Action item ::
Show every line of the data where the word "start" can be found.

Available data ::
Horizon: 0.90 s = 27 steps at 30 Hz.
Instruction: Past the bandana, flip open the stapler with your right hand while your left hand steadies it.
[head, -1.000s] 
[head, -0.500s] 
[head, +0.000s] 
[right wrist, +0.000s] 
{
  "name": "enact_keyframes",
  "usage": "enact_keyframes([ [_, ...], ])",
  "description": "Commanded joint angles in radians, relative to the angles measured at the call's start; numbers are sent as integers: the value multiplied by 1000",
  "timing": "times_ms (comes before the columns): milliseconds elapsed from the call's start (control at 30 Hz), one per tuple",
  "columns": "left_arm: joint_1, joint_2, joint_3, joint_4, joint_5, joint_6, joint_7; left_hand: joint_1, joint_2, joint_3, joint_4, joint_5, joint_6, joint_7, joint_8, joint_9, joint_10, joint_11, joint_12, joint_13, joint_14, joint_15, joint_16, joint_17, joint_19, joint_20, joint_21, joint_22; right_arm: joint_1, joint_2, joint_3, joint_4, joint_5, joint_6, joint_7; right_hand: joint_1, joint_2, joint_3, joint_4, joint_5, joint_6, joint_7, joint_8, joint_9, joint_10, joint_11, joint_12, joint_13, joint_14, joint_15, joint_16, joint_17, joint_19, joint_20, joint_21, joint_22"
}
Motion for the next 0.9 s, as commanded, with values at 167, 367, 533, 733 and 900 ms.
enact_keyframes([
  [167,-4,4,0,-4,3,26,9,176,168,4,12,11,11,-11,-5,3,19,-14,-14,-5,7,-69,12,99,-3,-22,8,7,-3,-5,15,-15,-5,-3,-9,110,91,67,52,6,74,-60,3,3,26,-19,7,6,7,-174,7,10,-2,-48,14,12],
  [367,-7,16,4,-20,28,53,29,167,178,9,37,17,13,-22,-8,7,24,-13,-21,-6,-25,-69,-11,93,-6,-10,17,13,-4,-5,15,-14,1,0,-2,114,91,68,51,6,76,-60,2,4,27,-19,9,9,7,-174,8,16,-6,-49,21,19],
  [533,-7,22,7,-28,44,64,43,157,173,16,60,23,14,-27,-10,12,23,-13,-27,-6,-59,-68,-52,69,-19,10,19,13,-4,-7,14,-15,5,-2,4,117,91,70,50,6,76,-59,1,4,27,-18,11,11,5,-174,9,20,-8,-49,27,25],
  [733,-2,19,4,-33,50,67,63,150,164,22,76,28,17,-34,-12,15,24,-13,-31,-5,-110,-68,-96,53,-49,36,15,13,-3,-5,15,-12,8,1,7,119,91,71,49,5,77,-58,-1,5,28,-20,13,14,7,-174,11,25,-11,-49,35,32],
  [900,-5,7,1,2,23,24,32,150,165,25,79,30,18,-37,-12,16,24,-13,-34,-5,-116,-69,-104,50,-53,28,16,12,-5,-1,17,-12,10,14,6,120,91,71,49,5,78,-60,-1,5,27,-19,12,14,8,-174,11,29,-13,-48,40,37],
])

Answer area ::
  "description": "Commanded joint angles in radians, relative to the angles measured at the call's start; numbers are sent as integers: the value multiplied by 1000",
  "timing": "times_ms (comes before the columns): milliseconds elapsed from the call's start (control at 30 Hz), one per tuple",

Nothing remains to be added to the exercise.